In topology, the Denjoy–Riesz theorem states that every compact set of totally disconnected points in the Euclidean plane can be covered by a continuous image of the unit interval, without self-intersections (a Jordan arc).

==Definitions and statement==
A topological space is zero-dimensional according to the Lebesgue covering dimension if every finite open cover has a refinement that is also an open cover by disjoint sets. A topological space is totally disconnected if it has no nontrivial connected subsets; for points in the plane, being totally disconnected is equivalent to being zero-dimensional. The Denjoy–Riesz theorem states that every compact totally disconnected subset of the plane is a subset of a Jordan arc.

==History==
Kuratowski (1968) credits the result to publications by Frigyes Riesz in 1906, and Arnaud Denjoy in 1910, both in Comptes rendus de l'Académie des sciences. As Moore & Kline (1919) describe, Riesz actually gave an incorrect argument that every totally disconnected set in the plane is a subset of a Jordan arc. This generalized a previous result of L. Zoretti, which used a more general class of sets than Jordan arcs, but Zoretti found a flaw in Riesz's proof: it incorrectly presumed that one-dimensional projections of totally disconnected sets remained totally disconnected. Then, Denjoy (citing neither Zoretti nor Riesz) claimed a proof of Riesz's theorem, with little detail. Moore and Kline state and prove a generalization that completely characterizes the subsets of the plane that can be subsets of Jordan arcs, and that includes the Denjoy–Riesz theorem as a special case.

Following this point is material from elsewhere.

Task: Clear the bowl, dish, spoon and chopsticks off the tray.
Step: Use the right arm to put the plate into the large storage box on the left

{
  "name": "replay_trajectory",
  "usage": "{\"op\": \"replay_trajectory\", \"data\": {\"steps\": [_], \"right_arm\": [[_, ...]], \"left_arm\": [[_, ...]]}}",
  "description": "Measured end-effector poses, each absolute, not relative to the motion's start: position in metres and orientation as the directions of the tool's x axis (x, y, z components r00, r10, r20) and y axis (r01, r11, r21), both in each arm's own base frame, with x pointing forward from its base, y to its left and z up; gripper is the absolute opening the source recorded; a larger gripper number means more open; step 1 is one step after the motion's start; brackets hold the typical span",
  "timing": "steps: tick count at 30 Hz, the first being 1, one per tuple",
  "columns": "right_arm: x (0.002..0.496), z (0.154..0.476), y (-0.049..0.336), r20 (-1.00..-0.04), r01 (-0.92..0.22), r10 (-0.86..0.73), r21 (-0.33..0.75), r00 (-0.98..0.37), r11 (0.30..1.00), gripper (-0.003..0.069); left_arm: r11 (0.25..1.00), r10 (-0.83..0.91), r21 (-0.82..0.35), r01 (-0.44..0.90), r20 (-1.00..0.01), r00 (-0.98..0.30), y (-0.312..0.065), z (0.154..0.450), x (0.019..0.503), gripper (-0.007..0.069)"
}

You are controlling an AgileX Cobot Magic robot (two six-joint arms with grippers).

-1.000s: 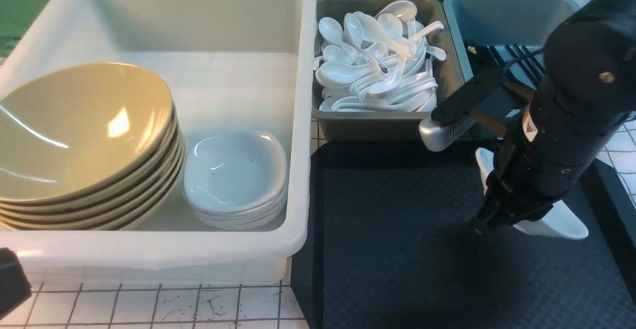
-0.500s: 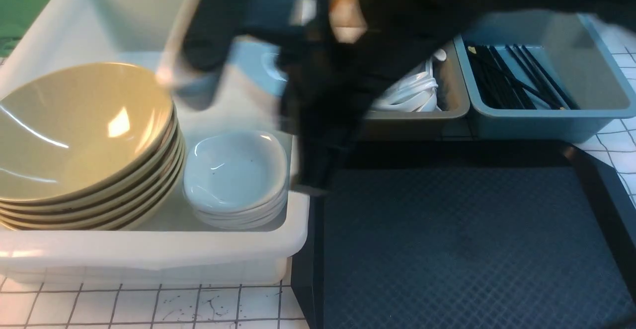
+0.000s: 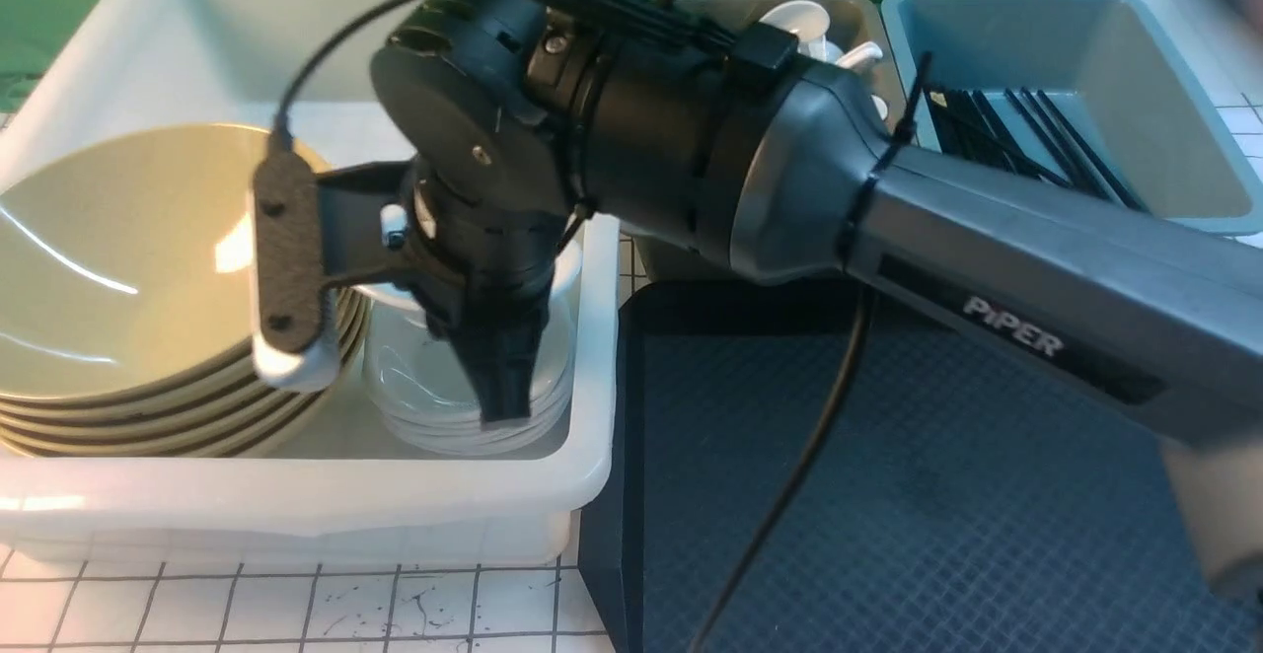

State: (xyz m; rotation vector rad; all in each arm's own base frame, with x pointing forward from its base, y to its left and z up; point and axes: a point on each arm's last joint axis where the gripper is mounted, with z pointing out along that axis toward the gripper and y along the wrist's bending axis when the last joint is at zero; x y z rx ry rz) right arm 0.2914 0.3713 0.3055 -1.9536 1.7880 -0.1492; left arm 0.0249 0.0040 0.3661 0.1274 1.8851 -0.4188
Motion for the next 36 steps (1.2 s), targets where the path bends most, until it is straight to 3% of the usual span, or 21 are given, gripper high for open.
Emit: {"op": "replay_trajectory", "data": {"steps": [8, 15, 18, 26, 29, 32, 35, 36], "right_arm": [[0.303, 0.297, 0.37, -0.246, -0.91, -0.96, -0.413, 0.134, -0.021, 0.0053], [0.309, 0.27, 0.376, -0.165, -0.907, -0.962, -0.397, 0.217, -0.137, 0.0053], [0.31, 0.267, 0.377, -0.157, -0.903, -0.96, -0.401, 0.232, -0.153, 0.0053], [0.313, 0.261, 0.379, -0.165, -0.907, -0.964, -0.402, 0.209, -0.128, 0.0066], [0.314, 0.258, 0.379, -0.172, -0.914, -0.969, -0.395, 0.178, -0.097, 0.0111], [0.314, 0.257, 0.379, -0.176, -0.918, -0.972, -0.39, 0.154, -0.075, 0.0206], [0.313, 0.257, 0.377, -0.16, -0.924, -0.978, -0.376, 0.133, -0.064, 0.033], [0.313, 0.259, 0.376, -0.159, -0.929, -0.981, -0.368, 0.115, -0.049, 0.0407]], "left_arm": [[0.93, -0.116, -0.227, 0.29, -0.928, -0.354, 0.004, 0.366, 0.025, -0.0001], [0.93, -0.116, -0.227, 0.29, -0.928, -0.353, 0.004, 0.366, 0.025, -0.0001], [0.93, -0.116, -0.227, 0.29, -0.928, -0.353, 0.004, 0.366, 0.025, -0.0001], [0.927, -0.12, -0.233, 0.294, -0.927, -0.357, 0.003, 0.366, 0.025, -0.0001], [0.919, -0.13, -0.249, 0.305, -0.923, -0.363, 0.002, 0.366, 0.024, -0.0001], [0.914, -0.127, -0.252, 0.319, -0.923, -0.363, 0.0, 0.366, 0.023, -0.0001], [0.909, -0.118, -0.247, 0.335, -0.925, -0.362, -0.001, 0.366, 0.023, -0.0001], [0.904, -0.122, -0.253, 0.344, -0.925, -0.36, -0.002, 0.367, 0.023, -0.0001]]}}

==Applications and related results==
By applying this theorem to a two-dimensional version of the Smith–Volterra–Cantor set, it is possible to find an Osgood curve, a Jordan arc or closed Jordan curve whose Lebesgue measure is positive.

A related result is the analyst's traveling salesman theorem, describing the point sets that form subsets of curves of finite arc length. Not every compact totally disconnected set has this property, because some compact totally disconnected sets require any arc that covers them to have infinite length.